Police! What are they doing here?
It was a regular deployment, about eight men. She disappeared quickly into the breakfast trailer—only to find herself face-to-face with yet another police officer.
“You here?” Sebastian Sauter exclaimed. He was holding a coffee cup in his hand.
Josefa tried not to appear as surprised as she was. “I smelled blood and thought it might be worth dropping in and having a look,” she responded, more flippantly than she had intended.
“You see, it’s worth it,” Sauter riposted. “So let’s go talk for a few minutes.” He radiated a certain authority in his sharp uniform. His hair appeared freshly washed and his face had a healthy glow.
Everything about him seems fresh
, Josefa thought to herself. She, on the other hand, was pale as death.
A woman in a white nurse’s uniform brought her a steaming coffee and a roll with butter and marmalade. Sauter sat down beside her at a little bistro table. He smelled of herbal shampoo. A dozen blood donors were sitting around, chatting and noshing, half of them cops, she guessed.

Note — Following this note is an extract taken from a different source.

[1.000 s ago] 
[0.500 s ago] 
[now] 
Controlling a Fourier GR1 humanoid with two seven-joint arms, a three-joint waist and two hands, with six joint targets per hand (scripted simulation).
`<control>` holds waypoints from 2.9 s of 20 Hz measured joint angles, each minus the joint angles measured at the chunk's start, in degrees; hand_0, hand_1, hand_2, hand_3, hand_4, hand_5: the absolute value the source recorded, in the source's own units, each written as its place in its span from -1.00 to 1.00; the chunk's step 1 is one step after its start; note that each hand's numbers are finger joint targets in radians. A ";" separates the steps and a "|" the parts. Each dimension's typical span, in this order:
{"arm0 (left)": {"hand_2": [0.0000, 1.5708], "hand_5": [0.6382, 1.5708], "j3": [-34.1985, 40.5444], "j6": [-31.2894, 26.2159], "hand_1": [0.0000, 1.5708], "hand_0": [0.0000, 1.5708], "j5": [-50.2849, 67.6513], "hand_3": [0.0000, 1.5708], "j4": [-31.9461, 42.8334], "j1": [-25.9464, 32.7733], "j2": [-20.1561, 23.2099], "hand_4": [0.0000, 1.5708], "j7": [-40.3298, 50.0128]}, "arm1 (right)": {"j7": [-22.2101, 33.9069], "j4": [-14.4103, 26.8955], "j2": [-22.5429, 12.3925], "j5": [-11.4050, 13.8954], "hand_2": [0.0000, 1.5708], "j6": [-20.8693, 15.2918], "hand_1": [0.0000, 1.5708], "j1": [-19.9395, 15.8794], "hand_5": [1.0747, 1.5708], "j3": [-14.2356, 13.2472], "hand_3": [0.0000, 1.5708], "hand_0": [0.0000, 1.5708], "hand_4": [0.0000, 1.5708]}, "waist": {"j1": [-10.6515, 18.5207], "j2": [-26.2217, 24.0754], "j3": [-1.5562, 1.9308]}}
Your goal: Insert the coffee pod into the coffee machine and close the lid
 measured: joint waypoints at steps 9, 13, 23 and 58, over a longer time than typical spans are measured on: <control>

“Were all the detectives in Zurich detailed to give blood?”
“Yes, it’s one of our noble duties,” Sauter said with a wink. “We’re role models for the rest of the population so you don’t have to be afraid of me.”
What did he mean by that?
Was she supposed to be afraid of anybody?
He surely knew about Schulmann’s sudden death, maybe about her interrogation at the police station as well.
Isn’t he in charge of murder cases?
At least that’s what Esther said.
Then why did he show up at a routine burglary?
But she was careful not to broach the subject, and Sauter seemed in silent agreement.
“I admit I’m hopelessly spoiled,” he said.
“Spoiled?”
He pointed to his cup. “You’ve spoiled me. Ever since I had your espresso, no other coffee makes me happy.”
She couldn’t stop herself from smiling. “
Herr Polizist
, you cannot expect the Red Cross to grant itself the luxury of serving Italian espresso. That would be wasting cash donations.”